Semantic Code Search
Semantic Code Search
This project is due May 10 at 11:59pm
Imagine a world where software is automatically generated and stitched together to create complex distributed / reactive systems that can solve the problem at hand. In this course you got to appreciate the systems approach to AI and this project will allow you to understand one very important facet of automatic AI system synthesis: a search engine for code. It can be used initially by human programmers and later by robots to find pieces of code that are relevant to the target function.
Semantic code search is the task of retrieving relevant code given a natural language query. While related to other information retrieval tasks, it requires bridging the gap between the language used in code (often abbreviated and highly technical) and natural language more suitable to describe vague concepts and ideas.
In this project you will use the CodeSearchNet Corpus and participate in the corresponding challenge.. In this project you will focus only on Python language and the associated dataset contains about 0.5 million pairs of function-documentation pairs and about another 1.1 million functions without an associated documentation. You are required to submit your Normalized Discounted Cumulative Gain (NDCG) score for only the human annotated examples.

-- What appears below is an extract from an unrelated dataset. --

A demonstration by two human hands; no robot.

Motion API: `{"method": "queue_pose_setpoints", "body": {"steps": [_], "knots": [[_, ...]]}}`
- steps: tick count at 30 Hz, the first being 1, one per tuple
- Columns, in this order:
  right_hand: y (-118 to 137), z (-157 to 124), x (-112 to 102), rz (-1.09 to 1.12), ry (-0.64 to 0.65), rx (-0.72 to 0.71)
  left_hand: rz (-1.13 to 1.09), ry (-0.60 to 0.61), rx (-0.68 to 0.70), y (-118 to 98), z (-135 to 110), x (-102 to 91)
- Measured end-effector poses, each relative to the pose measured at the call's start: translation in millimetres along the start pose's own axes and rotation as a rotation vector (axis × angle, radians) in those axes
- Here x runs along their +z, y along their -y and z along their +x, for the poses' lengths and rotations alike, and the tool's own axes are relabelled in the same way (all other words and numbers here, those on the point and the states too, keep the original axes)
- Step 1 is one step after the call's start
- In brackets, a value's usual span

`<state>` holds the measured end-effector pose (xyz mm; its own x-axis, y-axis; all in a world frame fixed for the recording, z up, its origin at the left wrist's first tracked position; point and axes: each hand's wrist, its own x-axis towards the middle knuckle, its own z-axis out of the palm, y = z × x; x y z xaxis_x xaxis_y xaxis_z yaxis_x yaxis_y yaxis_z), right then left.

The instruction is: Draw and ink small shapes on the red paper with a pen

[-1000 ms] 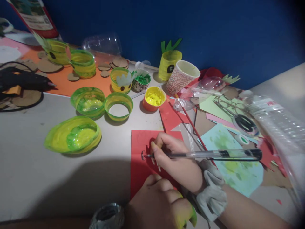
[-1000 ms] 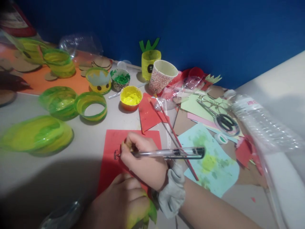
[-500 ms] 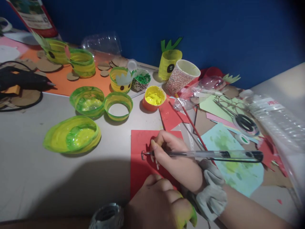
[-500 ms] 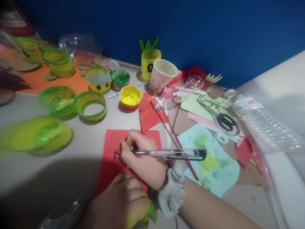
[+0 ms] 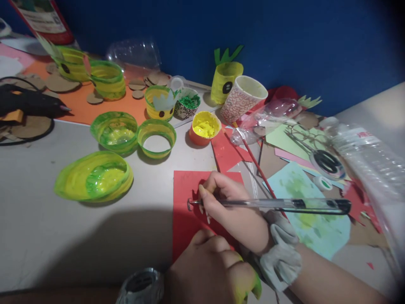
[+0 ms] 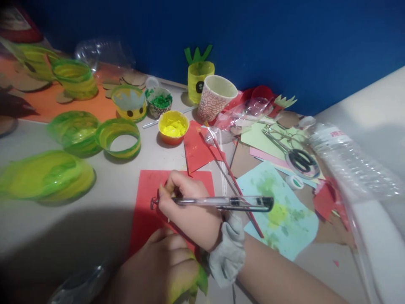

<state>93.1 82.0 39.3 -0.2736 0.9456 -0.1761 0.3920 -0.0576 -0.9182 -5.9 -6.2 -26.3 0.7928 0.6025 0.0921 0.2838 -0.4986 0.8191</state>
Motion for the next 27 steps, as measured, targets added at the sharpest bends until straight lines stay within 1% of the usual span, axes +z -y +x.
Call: {"method": "queue_pose_setpoints", "body": {"steps": [4, 7, 11, 15, 19, 23, 26, 27], "knots": [[-0.3, -0.2, -0.4, -0.002, -0.007, 0.015, 0.003, 0.005, 0.025, 0.6, 1.1, -3.6], [0.0, -0.3, -0.5, -0.013, -0.014, -0.001, 0.001, 0.005, 0.026, -0.1, 2.0, -4.8], [1.0, 0.1, -0.3, 0.041, -0.011, 0.040, -0.003, -0.003, 0.014, -1.0, 1.6, -4.9], [0.4, 0.1, -0.8, -0.007, -0.002, -0.023, -0.008, 0.002, 0.022, 0.3, 1.0, -6.6], [-0.4, -0.4, -0.8, 0.036, -0.029, 0.019, -0.008, 0.007, 0.018, -0.3, 1.0, -8.7], [-0.5, -0.8, -0.9, -0.025, -0.002, -0.042, -0.011, 0.002, 0.006, -1.6, 0.4, -7.7], [-0.4, -1.7, -1.4, 0.014, -0.018, 0.020, -0.018, 0.011, 0.002, -1.4, 0.4, -7.0], [-0.4, -1.9, -1.6, 0.012, -0.019, 0.018, -0.019, 0.016, 0.000, -1.3, 0.8, -7.2]]}}
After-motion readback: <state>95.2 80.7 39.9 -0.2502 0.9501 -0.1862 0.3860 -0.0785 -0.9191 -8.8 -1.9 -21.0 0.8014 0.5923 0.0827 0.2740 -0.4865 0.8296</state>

Steps to complete this project:
Follow the setup instructions.
Implement and explain a baseline model e.g Self-Attention and try to improve its performance over the Elastic Search baseline. You are free to try to develop your own model.
Follow the instructions in the competition to submit your score to the leaderboard and submit your github / colab notebooks and writeups.
Despite the fact that the project is not mandating the invention of new methods, the project is challenging - teams each with a maximum of three students are allowed.